#### [Instructions for the task]
Scan the material for "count". Copy every line it appears in.

== Information

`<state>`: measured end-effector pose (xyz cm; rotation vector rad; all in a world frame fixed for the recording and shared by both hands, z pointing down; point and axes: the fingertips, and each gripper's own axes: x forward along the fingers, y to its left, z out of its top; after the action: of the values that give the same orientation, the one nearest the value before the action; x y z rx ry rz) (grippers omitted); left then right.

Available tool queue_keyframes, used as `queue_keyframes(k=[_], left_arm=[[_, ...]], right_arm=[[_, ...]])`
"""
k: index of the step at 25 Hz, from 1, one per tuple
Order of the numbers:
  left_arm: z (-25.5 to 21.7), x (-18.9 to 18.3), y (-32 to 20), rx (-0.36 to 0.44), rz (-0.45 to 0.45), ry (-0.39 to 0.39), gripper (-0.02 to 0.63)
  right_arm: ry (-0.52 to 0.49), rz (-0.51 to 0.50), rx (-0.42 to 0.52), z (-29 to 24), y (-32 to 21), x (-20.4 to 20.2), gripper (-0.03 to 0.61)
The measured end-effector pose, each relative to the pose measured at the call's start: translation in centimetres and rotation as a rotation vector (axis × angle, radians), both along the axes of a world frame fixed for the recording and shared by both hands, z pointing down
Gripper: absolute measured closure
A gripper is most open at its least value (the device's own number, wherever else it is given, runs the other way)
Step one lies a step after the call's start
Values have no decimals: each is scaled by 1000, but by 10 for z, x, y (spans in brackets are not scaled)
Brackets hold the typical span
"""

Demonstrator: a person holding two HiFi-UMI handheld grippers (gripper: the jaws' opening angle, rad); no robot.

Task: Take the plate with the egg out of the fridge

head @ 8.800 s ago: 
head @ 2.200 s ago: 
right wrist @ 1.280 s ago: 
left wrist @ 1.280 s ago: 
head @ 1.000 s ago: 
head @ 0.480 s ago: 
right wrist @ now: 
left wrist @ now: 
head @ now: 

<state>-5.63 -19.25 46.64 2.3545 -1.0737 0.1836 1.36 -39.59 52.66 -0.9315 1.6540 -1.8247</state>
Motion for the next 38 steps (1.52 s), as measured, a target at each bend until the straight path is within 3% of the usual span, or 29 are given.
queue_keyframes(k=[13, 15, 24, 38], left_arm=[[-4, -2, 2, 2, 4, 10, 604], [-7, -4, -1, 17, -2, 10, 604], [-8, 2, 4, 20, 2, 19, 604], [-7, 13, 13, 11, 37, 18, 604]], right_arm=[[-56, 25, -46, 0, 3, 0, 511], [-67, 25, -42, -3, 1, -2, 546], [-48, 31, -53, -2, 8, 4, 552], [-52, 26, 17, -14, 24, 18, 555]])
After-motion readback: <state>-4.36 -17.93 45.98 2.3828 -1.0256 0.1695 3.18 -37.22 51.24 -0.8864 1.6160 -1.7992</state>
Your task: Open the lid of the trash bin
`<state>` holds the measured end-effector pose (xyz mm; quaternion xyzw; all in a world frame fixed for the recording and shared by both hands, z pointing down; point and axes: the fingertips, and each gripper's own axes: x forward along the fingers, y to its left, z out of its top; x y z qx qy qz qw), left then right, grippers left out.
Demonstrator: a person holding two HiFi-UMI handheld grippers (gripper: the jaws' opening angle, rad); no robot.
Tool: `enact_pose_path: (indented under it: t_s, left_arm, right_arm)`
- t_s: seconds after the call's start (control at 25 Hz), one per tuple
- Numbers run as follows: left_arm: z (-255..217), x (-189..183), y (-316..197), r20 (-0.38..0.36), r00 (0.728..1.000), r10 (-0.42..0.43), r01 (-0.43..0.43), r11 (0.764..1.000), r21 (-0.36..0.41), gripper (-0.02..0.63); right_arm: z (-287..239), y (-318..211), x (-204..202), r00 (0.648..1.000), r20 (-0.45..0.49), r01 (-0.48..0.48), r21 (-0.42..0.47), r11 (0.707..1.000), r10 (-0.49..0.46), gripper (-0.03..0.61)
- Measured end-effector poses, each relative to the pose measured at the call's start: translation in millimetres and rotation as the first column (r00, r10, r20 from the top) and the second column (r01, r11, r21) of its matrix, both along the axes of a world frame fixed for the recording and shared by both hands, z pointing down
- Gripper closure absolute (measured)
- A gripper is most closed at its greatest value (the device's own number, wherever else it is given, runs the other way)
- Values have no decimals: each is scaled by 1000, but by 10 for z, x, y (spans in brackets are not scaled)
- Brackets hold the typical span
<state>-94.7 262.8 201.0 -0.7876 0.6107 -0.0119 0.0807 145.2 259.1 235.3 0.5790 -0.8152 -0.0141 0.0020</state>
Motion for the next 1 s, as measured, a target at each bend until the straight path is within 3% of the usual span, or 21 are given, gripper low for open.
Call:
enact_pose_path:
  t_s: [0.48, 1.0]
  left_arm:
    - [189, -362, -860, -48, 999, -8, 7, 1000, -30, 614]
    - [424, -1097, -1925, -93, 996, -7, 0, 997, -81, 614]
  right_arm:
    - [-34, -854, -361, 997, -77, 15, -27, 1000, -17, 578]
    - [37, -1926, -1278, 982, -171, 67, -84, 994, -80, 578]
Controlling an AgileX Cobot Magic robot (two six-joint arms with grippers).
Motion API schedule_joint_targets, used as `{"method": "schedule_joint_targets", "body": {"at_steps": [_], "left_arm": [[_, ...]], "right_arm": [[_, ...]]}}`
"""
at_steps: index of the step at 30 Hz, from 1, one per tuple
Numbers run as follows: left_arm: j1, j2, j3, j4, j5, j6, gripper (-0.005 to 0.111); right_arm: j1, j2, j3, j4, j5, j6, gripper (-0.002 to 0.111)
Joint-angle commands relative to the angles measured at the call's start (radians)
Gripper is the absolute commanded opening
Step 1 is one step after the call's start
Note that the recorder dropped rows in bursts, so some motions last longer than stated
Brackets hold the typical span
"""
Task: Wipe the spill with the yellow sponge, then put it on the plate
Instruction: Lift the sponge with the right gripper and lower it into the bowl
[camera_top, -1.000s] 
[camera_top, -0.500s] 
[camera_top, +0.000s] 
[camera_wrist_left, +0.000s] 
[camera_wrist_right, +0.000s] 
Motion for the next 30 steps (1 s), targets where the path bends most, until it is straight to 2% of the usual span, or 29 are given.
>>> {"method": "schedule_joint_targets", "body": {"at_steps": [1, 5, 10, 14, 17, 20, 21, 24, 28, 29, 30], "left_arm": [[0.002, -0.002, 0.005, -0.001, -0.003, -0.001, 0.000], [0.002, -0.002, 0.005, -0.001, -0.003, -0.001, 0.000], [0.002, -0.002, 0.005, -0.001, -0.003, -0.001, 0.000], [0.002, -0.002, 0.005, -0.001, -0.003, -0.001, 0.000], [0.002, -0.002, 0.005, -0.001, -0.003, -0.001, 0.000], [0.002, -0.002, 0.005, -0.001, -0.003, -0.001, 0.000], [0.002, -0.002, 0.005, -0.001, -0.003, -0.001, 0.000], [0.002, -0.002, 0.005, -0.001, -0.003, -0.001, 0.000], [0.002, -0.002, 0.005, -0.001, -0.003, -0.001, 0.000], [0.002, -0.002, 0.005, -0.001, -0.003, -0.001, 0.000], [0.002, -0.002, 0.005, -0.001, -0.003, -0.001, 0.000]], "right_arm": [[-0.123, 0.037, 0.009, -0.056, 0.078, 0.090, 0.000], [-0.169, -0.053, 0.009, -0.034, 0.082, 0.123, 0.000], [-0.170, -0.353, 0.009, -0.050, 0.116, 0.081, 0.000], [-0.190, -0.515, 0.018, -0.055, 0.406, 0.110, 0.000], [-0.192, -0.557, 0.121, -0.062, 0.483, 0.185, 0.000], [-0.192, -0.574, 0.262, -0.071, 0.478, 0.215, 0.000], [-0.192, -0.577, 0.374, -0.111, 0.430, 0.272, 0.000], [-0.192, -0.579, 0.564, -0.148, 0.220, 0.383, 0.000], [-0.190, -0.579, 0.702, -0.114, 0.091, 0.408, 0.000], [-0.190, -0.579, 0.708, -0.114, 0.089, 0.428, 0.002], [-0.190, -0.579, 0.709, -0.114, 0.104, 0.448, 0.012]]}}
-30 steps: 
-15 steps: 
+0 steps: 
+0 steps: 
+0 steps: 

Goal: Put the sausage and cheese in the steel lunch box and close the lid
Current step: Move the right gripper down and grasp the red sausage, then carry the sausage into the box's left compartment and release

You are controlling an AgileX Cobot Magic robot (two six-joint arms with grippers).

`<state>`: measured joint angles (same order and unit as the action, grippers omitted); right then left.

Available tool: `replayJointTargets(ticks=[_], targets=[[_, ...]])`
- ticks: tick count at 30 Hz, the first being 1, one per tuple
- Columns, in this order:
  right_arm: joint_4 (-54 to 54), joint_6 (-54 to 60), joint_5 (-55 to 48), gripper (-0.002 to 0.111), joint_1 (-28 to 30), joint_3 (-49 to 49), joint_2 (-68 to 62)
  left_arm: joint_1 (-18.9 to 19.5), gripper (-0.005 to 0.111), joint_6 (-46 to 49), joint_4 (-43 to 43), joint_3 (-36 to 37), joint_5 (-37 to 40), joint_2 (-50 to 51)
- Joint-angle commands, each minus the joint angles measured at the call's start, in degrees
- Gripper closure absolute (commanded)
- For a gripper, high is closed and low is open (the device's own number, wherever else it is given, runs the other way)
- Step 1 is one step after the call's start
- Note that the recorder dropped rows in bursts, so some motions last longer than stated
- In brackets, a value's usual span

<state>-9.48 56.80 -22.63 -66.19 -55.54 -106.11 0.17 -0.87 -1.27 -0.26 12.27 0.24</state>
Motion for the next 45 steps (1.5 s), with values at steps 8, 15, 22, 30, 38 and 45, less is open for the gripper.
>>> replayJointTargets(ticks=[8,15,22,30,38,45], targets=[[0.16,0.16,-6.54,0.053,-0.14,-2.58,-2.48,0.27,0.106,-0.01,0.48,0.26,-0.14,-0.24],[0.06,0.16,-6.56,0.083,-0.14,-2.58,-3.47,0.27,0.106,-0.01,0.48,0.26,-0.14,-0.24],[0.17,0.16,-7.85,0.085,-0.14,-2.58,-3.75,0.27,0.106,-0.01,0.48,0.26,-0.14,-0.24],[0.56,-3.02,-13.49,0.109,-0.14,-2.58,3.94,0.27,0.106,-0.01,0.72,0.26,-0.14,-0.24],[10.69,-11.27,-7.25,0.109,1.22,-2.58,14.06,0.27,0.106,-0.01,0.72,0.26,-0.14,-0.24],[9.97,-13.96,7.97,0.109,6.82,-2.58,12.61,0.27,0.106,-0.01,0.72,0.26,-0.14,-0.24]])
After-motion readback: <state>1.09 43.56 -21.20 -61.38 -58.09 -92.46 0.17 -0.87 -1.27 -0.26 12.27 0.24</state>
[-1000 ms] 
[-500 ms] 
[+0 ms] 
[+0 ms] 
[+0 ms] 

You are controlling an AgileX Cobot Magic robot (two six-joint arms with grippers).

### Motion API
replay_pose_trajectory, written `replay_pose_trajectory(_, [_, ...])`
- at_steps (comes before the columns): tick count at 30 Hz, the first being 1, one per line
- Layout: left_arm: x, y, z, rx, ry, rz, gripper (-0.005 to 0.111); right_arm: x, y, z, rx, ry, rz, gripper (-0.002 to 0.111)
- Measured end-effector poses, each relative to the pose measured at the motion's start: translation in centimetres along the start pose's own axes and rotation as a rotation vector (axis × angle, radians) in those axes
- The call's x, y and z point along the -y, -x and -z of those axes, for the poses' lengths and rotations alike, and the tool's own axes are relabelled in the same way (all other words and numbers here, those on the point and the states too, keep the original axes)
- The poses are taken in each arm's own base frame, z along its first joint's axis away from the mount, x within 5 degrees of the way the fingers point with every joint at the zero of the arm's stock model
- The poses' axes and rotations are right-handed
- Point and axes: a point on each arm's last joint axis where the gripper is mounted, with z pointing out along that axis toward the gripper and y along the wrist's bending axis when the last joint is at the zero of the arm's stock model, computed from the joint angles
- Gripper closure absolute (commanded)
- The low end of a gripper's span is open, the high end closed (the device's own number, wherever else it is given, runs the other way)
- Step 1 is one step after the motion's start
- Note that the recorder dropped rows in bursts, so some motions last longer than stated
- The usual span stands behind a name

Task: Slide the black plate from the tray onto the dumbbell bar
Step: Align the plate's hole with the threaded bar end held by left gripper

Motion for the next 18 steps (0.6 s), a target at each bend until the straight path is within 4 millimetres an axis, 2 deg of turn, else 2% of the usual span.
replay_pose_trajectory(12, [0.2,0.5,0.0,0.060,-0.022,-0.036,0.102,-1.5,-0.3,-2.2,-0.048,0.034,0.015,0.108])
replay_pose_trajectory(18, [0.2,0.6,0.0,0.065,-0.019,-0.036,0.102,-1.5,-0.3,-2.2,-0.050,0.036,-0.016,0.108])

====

#### [Response to this task]
- ticks: tick count at 30 Hz, the first being 1, one per tuple
- at_steps (comes before the columns): tick count at 30 Hz, the first being 1, one per line

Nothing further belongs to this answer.